Multiple Sclerosis (MS) is a chronic autoimmune disease affecting the central nervous system which is characterized by demyelinating lesions and axonal damage. MS is a complex disease characterized by important pathophysiological heterogeneity affecting the clinical appearance, progression and therapeutic response for each patient. Therefore, there is a strong unmet need to define specific biomarkers that will reflect the different features of the disease. Experimental autoimmune encephalomyelitis (EAE) is the most commonly used experimental model for the study of MS, as it resembles the pathological features of human MS in many aspects and has allowed for the elucidation of pathogenesis pathways and the validation of certain targets for MS therapies. In this review, we discuss clinically relevant MS molecular biomarkers, divided into five groups based on the key pathological hallmarks of MS: inflammation, blood-brain barrier disruption, myelin and axonal damage, gliosis and, ultimately, repair mechanisms. To address the feasibility of translation between the animal model and human disease, we present an overview of several molecular biomarkers of each category and compare their respective deregulation patterns. We conclude that, like any disease animal model, EAE models can sometimes fail to mimic the entire spectrum of human disease, but they can nonetheless recapitulate the disease's primary hallmarks. We show that the EAE model is a valuable tool for understanding MS physiopathological mechanisms and for identifying biomarkers fundamental for drug development.

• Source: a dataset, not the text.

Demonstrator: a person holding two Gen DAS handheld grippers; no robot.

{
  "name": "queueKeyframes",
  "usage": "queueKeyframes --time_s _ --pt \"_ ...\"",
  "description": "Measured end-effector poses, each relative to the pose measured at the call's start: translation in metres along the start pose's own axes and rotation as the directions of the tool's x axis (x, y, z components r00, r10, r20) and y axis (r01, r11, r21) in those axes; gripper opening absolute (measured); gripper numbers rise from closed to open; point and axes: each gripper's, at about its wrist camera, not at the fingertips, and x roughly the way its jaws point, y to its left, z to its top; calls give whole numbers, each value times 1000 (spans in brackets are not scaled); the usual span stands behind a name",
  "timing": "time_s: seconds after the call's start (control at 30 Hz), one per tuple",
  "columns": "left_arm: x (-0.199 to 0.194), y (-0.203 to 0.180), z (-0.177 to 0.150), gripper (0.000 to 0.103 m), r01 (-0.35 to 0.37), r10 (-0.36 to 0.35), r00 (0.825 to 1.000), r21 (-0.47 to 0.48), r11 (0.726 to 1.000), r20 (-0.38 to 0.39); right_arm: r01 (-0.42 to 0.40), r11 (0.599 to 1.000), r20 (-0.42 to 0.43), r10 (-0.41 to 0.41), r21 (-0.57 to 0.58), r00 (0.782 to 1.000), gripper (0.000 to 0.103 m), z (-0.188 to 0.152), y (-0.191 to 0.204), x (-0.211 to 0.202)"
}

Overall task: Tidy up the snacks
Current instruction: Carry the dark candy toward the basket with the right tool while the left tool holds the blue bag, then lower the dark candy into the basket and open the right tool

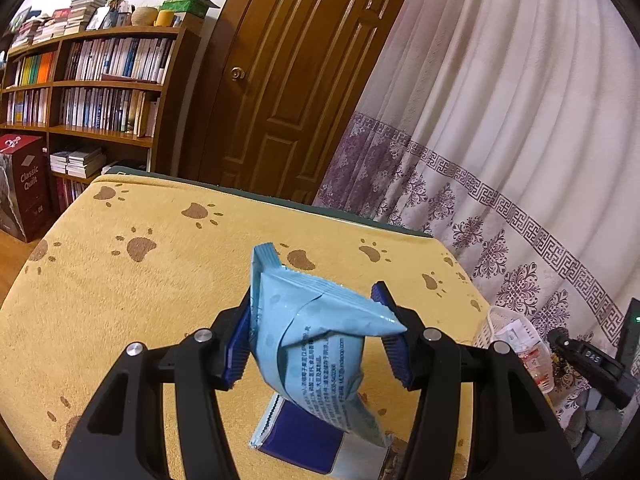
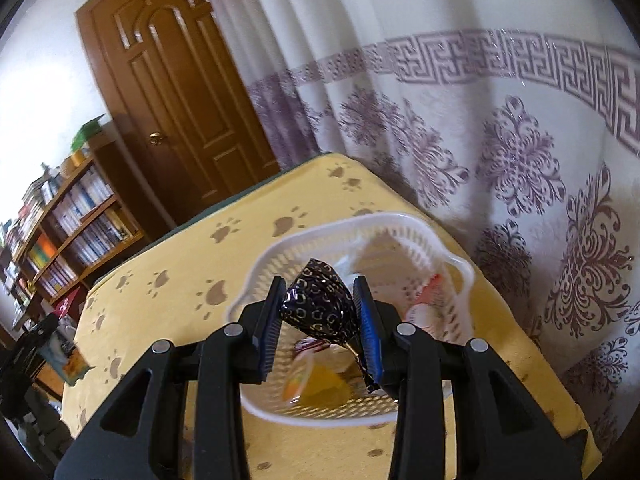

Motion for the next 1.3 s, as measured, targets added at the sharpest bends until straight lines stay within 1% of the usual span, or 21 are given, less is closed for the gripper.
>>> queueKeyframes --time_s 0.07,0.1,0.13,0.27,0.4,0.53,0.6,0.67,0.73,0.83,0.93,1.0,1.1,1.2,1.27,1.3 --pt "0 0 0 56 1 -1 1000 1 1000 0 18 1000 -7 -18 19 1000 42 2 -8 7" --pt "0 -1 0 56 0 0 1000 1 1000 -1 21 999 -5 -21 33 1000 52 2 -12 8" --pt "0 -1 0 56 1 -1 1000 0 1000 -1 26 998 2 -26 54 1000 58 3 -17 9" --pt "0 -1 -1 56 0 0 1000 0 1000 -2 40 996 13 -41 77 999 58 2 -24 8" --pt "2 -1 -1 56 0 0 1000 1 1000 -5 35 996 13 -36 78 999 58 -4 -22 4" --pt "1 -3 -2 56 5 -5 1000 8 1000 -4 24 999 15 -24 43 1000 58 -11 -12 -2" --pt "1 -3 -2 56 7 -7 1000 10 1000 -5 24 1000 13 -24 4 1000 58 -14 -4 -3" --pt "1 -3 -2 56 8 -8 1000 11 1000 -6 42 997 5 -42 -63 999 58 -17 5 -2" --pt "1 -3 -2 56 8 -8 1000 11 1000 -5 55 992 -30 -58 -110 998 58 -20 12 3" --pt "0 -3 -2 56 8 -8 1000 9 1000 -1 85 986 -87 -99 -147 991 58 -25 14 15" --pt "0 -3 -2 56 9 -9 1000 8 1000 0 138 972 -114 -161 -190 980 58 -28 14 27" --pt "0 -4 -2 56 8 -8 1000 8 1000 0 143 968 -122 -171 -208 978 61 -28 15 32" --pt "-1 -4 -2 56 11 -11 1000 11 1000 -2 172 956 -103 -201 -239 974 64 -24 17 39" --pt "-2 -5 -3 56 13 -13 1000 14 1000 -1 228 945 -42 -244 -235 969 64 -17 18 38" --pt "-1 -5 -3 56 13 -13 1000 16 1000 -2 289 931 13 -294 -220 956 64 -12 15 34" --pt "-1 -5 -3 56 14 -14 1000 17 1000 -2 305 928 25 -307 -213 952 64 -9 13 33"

Keywords: EAE; animal models; biomarkers; multiple sclerosis.

Figure 1

Schematic representation of inflammation in MS pathology. BBB: Brain Blood Barrier, BCR: B-cell receptor; CXCL13: Chemokine (C-X-C Motif) Ligand 13, CXCR5: Chemokine (C-X-C Motif) receptor type 5, IL-17: Interleukin 17, IL-17R: Interleukin 17 receptor, LB: lymphocytes B, TCR: T-cell receptor, Th17: T helper 17 cells, OPN: Osteopontin.

Figure 2

Schematic representation of BBB breakdown. ADAMTS13: A Disintegrin and Metalloproteinase with a Thrombospondin Type 1 Motif, Member 13, MMP2/9: Metalloproteinase-2 and -9, LB: lymphocytes B, LT CD4⁺: CD4 T lymphocytes, LT CD8⁺: CD8 T lymphocytes, VWF: Von Willebrand factor.

Figure 3

Schematic representation of astrogliosis. GFAP: Glial Fibrillary Acidic Protein, S100b: S100 calcium binding protein B.

Figure 4

Schematic representation of myelin and axonal damages. BBB: Blood brain barrier, LT CD4⁺: CD4 T lymphocyte, LB: lymphocyte B, MBP: myelin binding protein, MOG: myelin and oligodendrocyte glycoprotein, NFH: neurofilament heavy chain, NFL: neurofilament light chain.

Figure 5

Schematic representation of repair mechanisms mediated by HGF and BDNF. BDNF: Brain-derived neurotrophic factor, c-Met: tyrosine protein kinase Met, HGF: Hepatocyte growth factor, OPC: oligodendrocyte precursor cell, LT CD4⁺: CD4 T Lymphocyte, LTreg: regulatory T lymphocyte, TrkB: tropomyosin receptor kinase B.